Adverse effects: At higher dosages, at least a third of patients
have reactions to indomethacin requiring discontinuance. The
gastrointestinal effects may include abdominal pain, diarrhea,
gastrointestinal hemorrhage, and pancreatitis. Headache is
experienced by 15–25% of patients and may be associated with
dizziness, confusion, and depression. Rarely, psychosis with
hallucinations has been reported. Hepatic abnormalities are rare.
Serious hematologic reactions have been noted, including
thrombocytopenia and aplastic anemia. Hyperkalemia has been
reported and is related to inhibition of the synthesis of prostaglandins
in the kidney. Renal papillary necrosis has also been observed.
A number of interactions with other drugs have been reported.
7. Ketoprofen is a propionic acid derivative that inhibits both
COX (nonselectively) and lipoxygenase.. Concurrent administration
of probenecid elevates ketoprofen levels and prolongs its plasma
half-life.
The effectiveness of ketoprofen at dosages of 100–300 mg/d is
equivalent to that of other NSAIDs in the treatment of rheumatoid
arthritis, osteoarthritis, gout, dysmenorrhea, and other painful
conditions. In spite of its dual effect on prostaglandins and
leukotrienes, ketoprofen is not superior to other NSAIDs. Its major
adverse effects are on the gastrointestinal tract and the central
nervous system.
126
8. Ketorolac is an NSAID promoted for systemic use mainly as an
analgesic, not as an anti-inflammatory drug (although it has typical
NSAID properties). The drug is an effective analgesic and has been
used successfully to replace morphine in some situations involving
mild to moderate postsurgical pain. It is most often given
intramuscularly or intravenously, but an oral dose formulation is
available. When used with an opioid, it may decrease the opioid
requirement by 25–50%. An ophthalmic preparation is available for
ocular inflammatory conditions. Toxicities are similar to those of
other NSAIDs, although renal toxicity may be more common with
chronic use.
9. Meclofenamate and mefenamic acid inhibit both COX and
phospholipase A2. They are rarely used today.

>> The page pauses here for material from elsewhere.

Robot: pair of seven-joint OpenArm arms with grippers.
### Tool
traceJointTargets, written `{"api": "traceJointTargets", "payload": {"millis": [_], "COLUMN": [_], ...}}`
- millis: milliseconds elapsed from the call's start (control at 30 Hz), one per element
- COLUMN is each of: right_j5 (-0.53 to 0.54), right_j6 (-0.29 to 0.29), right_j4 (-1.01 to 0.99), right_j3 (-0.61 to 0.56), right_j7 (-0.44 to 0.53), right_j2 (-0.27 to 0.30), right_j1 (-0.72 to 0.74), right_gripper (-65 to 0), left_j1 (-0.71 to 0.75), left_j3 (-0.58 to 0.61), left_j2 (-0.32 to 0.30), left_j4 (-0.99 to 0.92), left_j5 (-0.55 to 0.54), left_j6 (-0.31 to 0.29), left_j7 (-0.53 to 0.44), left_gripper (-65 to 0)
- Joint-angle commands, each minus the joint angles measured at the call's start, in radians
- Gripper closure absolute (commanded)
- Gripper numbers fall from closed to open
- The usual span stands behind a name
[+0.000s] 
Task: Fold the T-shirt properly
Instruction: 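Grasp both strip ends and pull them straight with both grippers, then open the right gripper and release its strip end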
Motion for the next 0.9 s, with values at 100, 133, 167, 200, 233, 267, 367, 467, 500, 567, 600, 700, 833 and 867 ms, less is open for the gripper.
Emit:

10. Naproxen is a naphthylpropionic acid derivative. It is the only
NSAID presently marketed as a single enantiomer, and it is a
nonselective COX inhibitor. Naproxen's free fraction is significantly
higher in women than in men, although albumin binding is very high
in both sexes. Naproxen is effective for the usual rheumatologic
indications and is available both in a slow-release formulation and as
an oral suspension. A topical preparation and an ophthalmic solution
are also available.
The incidence of upper gastrointestinal bleeding in over-thecounter use is low but still doubles that of over-the-counter ibuprofen
(perhaps due to a dose effect). Rare cases of allergic pneumonitis,
leukocytoclastic vasculitis, and pseudoporphyria as well as the more
common NSAID-associated adverse effects have been noted.
11. Piroxicam, an oxicam, is a nonselective COX inhibitor that at
high concentrations also inhibits polymorphonuclear leukocyte
migration, decreases oxygen radical production, and inhibits
lymphocyte function. Its long half-life permits once-daily dosing.
Piroxicam can be used for the usual rheumatic indications.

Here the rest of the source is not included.